9.How is independent thought possible in a world ruled by chance and necessity? 

It may not be; it is entirely possible that independent thought is an illusion. Notice how people are so quick to see others as gullible sheep, but themselves as free thinkers. Its entirely possible we are all fooling ourselves.

10.How do we account for self-awareness? 

We are have evolved large brains because they have helped us solve problems that needed to be solved for our survival. These same brains have been useful tools in understanding the universe and ourselves.

11.How is free will possible in a material universe? 

It may not be.

12.How do we account for conscience? 

I am going to assume this is referring to the aptitude, faculty, intuition or judgment that assists in distinguishing right from wrong. Conscience was a beneficial trait for survival because we are a social animal. You can witness many other social animals displaying similar behaviors.

13.On what basis can we make moral judgments? 

If an action harms another human being it is immoral. You will notice that virtually every moral code in human history can be boiled down to two laws. 1. Show respect or reverence to the authority that made the code.  2. Don't do bad things to other people.

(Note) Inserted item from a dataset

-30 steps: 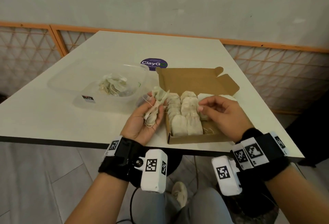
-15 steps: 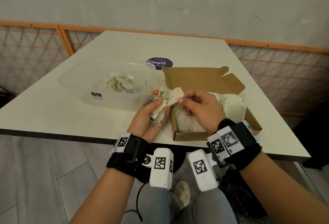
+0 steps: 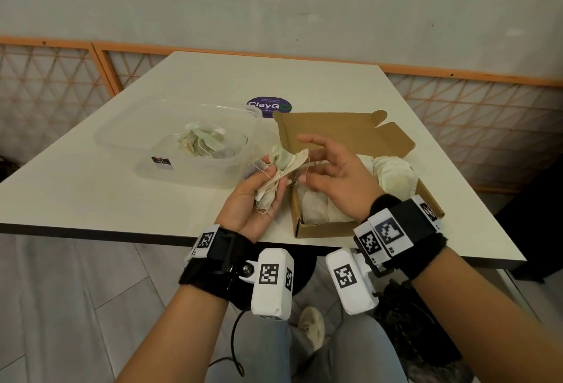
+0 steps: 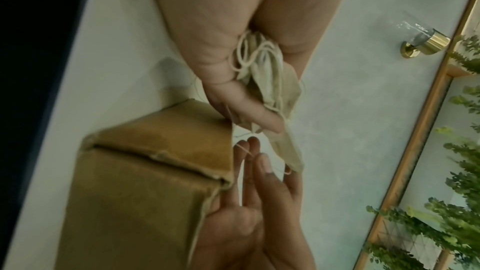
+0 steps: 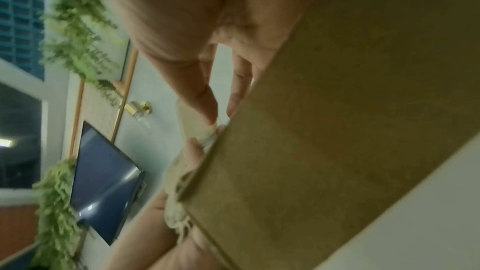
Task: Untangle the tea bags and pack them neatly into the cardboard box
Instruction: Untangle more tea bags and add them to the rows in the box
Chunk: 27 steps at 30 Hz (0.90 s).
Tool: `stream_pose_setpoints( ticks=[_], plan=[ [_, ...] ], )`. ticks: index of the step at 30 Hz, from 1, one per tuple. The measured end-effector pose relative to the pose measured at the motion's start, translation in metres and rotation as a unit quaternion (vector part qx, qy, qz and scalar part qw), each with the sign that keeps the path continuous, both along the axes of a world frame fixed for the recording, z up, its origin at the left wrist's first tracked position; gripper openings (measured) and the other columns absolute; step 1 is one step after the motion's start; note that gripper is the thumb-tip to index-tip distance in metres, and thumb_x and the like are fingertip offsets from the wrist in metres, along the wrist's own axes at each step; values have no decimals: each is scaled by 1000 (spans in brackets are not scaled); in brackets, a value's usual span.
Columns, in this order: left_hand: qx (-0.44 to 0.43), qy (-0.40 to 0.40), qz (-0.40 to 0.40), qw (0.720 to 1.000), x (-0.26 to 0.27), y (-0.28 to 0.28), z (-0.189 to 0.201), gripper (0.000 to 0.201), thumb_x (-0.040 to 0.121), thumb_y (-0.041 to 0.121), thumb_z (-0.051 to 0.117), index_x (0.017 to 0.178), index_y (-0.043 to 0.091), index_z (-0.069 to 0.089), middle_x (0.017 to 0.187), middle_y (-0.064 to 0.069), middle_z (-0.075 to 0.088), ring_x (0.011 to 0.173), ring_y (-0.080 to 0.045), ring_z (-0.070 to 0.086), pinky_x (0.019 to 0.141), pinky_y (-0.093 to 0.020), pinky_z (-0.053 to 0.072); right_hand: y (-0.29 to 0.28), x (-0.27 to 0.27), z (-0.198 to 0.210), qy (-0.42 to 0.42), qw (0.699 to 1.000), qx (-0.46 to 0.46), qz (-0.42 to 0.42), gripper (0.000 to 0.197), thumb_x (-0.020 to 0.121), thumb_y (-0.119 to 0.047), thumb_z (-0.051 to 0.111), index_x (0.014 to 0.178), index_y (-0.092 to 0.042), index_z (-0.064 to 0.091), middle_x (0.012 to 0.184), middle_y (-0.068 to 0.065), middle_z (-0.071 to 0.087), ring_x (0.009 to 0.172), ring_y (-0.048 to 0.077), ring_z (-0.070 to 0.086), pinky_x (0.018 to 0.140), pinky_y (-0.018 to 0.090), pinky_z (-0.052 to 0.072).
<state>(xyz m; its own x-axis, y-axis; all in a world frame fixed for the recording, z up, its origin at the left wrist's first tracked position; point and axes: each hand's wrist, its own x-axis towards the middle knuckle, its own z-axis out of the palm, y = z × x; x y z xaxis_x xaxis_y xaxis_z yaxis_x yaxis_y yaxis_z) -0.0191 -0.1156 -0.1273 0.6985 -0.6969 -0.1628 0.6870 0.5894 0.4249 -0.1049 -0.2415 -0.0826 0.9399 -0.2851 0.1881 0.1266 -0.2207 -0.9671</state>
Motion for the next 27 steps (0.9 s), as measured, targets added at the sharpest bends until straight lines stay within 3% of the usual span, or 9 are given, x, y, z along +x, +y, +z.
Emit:
stream_pose_setpoints(
  ticks=[3,5,9,12,15,18,21,24,27],
  plan=[
    [6,15,-19,1000,-1,1,3,25,81,3,55,103,11,64,91,-11,72,74,-17,72,54,-19,56,2,3,3,-21,999,-39,-18,23,82,-1,65,89,-23,66,81,-9,64,71,-2,60,69,12,46],
    [5,22,-22,999,-1,1,2,31,77,4,57,106,11,64,98,-11,70,77,-18,71,53,-20,56,0,5,2,-22,998,-46,-43,13,82,-9,67,83,-22,68,78,-9,66,72,-2,60,73,15,47],
    [8,42,-10,999,1,1,-1,37,75,4,59,111,13,63,111,-10,63,92,-18,63,53,-20,56,-7,6,3,-24,996,-6,-88,15,86,-12,63,78,-24,63,78,-7,63,76,9,58,70,24,49],
    [15,47,-2,999,1,0,-1,31,76,3,58,105,12,65,101,-10,67,83,-19,67,52,-20,56,-15,3,8,-13,996,-2,-92,13,89,-13,59,82,-24,60,80,-6,66,76,9,61,62,19,49],
    [19,44,-2,999,-1,0,1,23,79,3,57,98,12,66,90,-10,70,73,-19,70,51,-20,55,-30,-5,17,13,996,-57,-66,11,90,-12,57,87,-23,60,75,-9,68,66,5,61,55,15,47],
    [16,39,-7,999,-1,0,1,25,75,4,59,97,13,66,96,-11,69,84,-21,67,52,-20,55,-47,-18,26,84,986,-146,-5,11,89,-10,58,90,-19,63,76,-7,68,64,2,60,55,13,45],
    [17,35,-8,999,0,0,1,25,74,4,59,97,13,66,94,-9,70,91,-21,64,53,-20,55,-59,-28,32,154,961,-224,45,12,86,-12,62,86,-23,68,75,-7,67,66,2,57,62,15,43],
    [24,30,-6,999,0,-1,-1,30,73,5,60,102,14,65,105,-10,66,94,-20,63,53,-20,55,-63,-28,33,209,934,-278,86,13,86,-13,63,84,-25,67,84,0,68,78,7,57,78,20,43],
    [26,30,-7,999,1,-1,-1,32,73,5,61,104,14,65,110,-9,65,101,-20,60,54,-20,56,-61,-21,31,250,905,-317,132,12,85,-15,65,84,-27,67,94,18,66,82,22,56,83,30,43]
  ],
)
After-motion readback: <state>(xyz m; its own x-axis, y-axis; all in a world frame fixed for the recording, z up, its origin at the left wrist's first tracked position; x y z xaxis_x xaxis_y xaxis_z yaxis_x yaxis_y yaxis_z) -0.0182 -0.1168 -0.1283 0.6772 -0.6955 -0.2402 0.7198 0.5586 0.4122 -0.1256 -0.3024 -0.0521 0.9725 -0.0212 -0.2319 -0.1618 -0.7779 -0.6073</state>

You will also notice that the fewer exceptions a society has to the rule "don't do bad things to other people" the more civilized we consider it.

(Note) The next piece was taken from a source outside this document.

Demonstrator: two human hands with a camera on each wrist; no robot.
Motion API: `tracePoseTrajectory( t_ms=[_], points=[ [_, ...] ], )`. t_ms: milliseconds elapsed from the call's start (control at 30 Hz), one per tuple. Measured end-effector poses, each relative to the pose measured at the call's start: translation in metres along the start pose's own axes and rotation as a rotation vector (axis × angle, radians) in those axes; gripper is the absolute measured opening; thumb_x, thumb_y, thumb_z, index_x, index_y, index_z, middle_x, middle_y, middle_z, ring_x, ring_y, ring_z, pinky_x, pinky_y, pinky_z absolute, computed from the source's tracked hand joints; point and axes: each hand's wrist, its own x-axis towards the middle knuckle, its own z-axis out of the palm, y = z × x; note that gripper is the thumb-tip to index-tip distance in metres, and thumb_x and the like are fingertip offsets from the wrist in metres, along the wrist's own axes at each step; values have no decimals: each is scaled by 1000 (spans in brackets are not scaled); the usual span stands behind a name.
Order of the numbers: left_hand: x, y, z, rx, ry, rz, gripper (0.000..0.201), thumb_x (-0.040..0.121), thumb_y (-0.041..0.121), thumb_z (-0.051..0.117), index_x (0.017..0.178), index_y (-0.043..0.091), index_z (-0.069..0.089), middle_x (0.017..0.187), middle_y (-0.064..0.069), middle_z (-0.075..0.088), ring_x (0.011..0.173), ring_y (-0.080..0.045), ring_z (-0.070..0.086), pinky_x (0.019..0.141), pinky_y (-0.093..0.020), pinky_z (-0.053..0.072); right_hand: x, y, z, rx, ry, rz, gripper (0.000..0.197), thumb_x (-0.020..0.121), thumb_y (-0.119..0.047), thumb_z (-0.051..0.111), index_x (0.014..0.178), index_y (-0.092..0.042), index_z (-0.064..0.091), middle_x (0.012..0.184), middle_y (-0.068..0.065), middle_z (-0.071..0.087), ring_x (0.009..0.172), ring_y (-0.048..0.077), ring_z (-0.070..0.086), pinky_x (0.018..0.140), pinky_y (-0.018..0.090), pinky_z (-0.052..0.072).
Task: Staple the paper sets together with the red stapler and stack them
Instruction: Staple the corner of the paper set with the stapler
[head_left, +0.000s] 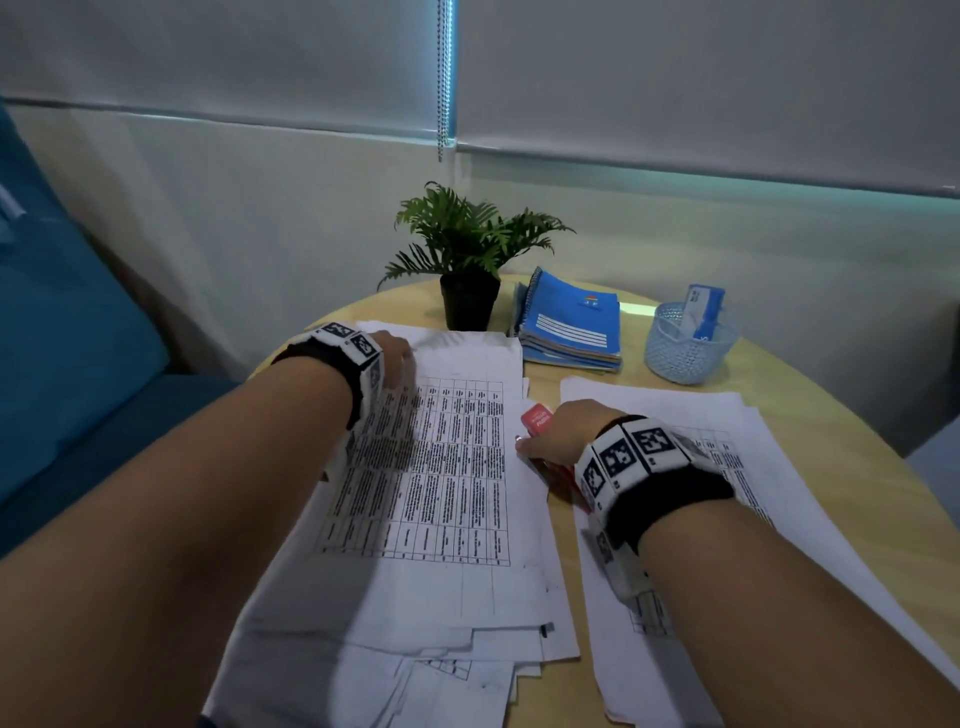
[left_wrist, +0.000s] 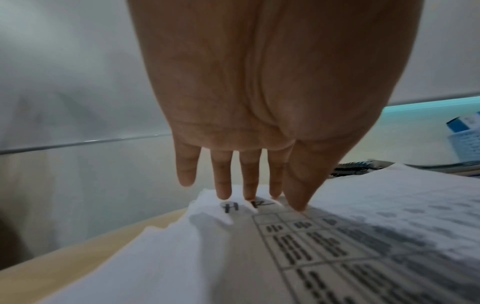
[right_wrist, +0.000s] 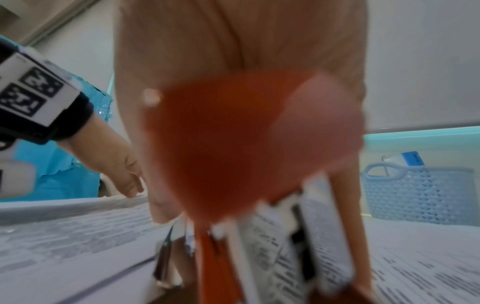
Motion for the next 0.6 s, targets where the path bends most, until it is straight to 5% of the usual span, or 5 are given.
tracePoseTrajectory(
  t_ms=[200, 300, 400, 467, 600],
  points=[
    [21, -9, 20, -16, 142, -66, 53, 102, 36, 26, 148, 10, 24, 149, -12, 35, 138, -27, 31, 114, -36, 21, 9, 4, -4, 12, 3, 15, 45, 87, -57, 52, 82, -12, 48, 69, 0, 44, 82, 21, 50, 71, 28, 40],
    [19, -11, 12, -35, 148, -110, 55, 95, 33, 47, 143, 13, 32, 142, -14, 40, 130, -31, 38, 105, -38, 33, 11, 5, -5, 12, -18, 12, 46, 87, -57, 52, 87, -12, 49, 70, 0, 44, 82, 20, 50, 70, 28, 40],
    [14, -11, 3, 21, 53, -144, 67, 71, 34, 73, 129, 14, 45, 128, -13, 46, 116, -30, 46, 87, -32, 42, 11, 5, -5, -4, -20, -6, 48, 88, -58, 49, 92, -11, 51, 71, 1, 46, 75, 18, 50, 58, 25, 36],
    [16, -15, 4, -6, 107, -151, 67, 65, 34, 76, 120, 12, 45, 115, -13, 55, 107, -30, 51, 93, -38, 44, 11, 7, -3, 3, -19, 1, 48, 88, -59, 49, 91, -11, 51, 71, 1, 46, 67, 15, 47, 53, 25, 32],
    [16, -21, 3, 10, 306, -118, 32, 87, 26, 56, 116, 20, 45, 101, -5, 64, 115, -28, 47, 114, -55, 5, 10, 9, 2, 16, -31, 10, 51, 87, -63, 48, 91, -12, 50, 72, 1, 47, 71, 18, 49, 66, 29, 39]
  ],
)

14.Why does suffering matter? 

Because we have the ability to understand and empathize with the plight of other human beings, I feel we have a responsibility to them.

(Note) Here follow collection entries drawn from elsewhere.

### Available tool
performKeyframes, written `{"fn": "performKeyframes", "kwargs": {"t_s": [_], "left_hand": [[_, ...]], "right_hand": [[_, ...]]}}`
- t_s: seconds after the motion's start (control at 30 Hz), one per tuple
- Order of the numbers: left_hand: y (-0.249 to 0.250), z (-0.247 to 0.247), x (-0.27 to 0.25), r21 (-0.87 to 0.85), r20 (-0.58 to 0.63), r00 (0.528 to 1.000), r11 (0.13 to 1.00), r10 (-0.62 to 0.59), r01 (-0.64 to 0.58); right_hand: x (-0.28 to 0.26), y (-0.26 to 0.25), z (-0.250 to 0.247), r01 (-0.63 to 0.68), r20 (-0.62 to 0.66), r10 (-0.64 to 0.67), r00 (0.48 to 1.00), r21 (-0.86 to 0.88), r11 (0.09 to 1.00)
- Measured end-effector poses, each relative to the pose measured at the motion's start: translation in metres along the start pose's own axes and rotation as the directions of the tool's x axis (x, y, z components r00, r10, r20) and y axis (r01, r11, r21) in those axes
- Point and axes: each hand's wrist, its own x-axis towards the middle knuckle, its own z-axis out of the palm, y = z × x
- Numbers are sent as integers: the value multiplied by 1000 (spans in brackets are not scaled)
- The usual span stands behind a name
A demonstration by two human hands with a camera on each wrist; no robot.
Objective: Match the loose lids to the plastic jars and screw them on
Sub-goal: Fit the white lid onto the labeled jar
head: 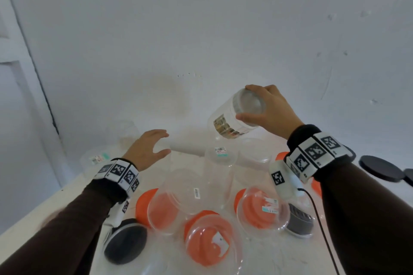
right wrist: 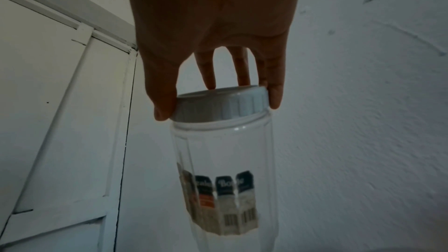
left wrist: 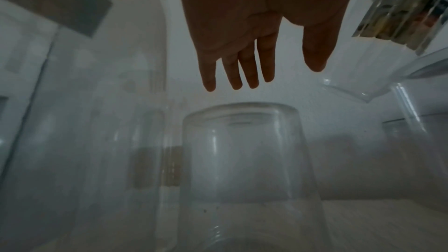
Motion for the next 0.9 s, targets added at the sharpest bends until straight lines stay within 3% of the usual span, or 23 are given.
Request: {"fn": "performKeyframes", "kwargs": {"t_s": [0.33,0.7,0.9], "left_hand": [[-23,28,22,63,121,982,989,-142,135],[-24,34,17,51,78,988,991,-131,127],[-23,35,15,63,62,990,991,-126,122]], "right_hand": [[36,18,43,-75,251,82,965,-38,996],[60,25,86,-46,469,110,876,-146,988],[62,27,99,-25,505,107,857,-168,985]]}}
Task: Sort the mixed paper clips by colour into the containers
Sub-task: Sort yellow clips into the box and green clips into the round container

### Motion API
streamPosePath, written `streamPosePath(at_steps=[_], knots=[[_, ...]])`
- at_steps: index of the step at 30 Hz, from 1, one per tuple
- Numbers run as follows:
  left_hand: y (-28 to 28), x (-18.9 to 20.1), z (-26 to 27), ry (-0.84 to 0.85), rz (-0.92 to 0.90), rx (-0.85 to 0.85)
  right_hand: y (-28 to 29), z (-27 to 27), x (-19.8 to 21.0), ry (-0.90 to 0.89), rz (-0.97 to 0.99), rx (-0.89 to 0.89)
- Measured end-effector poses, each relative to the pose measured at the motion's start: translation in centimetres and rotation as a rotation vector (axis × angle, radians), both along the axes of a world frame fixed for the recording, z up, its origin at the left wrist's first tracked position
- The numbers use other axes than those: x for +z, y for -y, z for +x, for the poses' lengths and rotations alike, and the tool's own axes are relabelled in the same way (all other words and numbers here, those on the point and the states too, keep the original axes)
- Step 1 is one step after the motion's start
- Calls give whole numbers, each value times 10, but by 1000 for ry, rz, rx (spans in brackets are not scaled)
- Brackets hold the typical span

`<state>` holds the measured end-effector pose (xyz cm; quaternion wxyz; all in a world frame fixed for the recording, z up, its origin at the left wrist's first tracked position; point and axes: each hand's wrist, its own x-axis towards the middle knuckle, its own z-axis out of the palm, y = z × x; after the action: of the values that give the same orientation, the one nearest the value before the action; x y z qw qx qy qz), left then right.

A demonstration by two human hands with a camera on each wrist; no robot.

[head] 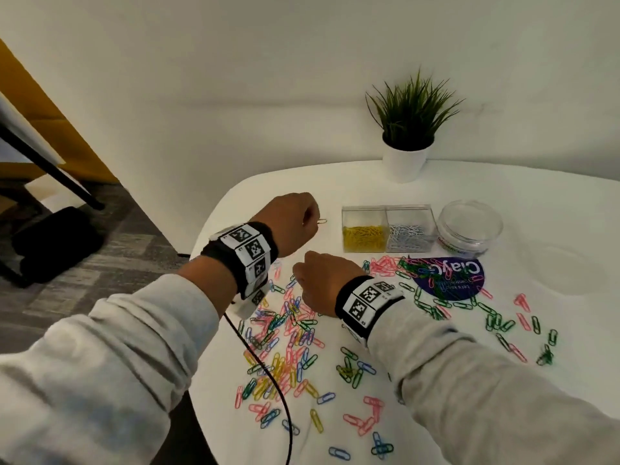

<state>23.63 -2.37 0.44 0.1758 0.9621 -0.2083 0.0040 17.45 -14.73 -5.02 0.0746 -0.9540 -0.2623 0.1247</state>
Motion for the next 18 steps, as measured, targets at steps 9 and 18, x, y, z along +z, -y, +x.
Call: streamPosePath(at_steps=[9,18], knots=[[40,7,26,-180,-123,-21,38,-23,9,124,130,-13],[-51,-11,-66,-322,274,-73,84,-44,15,-166,546,-322]])
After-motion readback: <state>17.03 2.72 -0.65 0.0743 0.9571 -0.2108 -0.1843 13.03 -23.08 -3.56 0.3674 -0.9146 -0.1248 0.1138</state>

15.Why do human beings matter? 

To the universe we don't.

I know this is a humbling and paradoxical thought to someone who believes that the entire universe was made for humanity and that its creator takes a personal interest in all your affairs, but it is the atheist position.

16.Why care about justice? 

This is a difficult question because justice can mean so many things. I believe we should always seek to take whatever course results in the least amount of human suffering for the reasons I mentioned in 14.

17.How do we account for the almost universal belief in the supernatural? 

Because humans did not evolve to be logical; we are at our core, storytellers. Logic is something we discovered fairly recently and we struggle to apply it with brains that exist for other purposes. Truth is not a popularity contest.

(I love how he tries to use the widespread belief in the super natural as a point in his favour, even though most of those people believe in super natural events that he would reject)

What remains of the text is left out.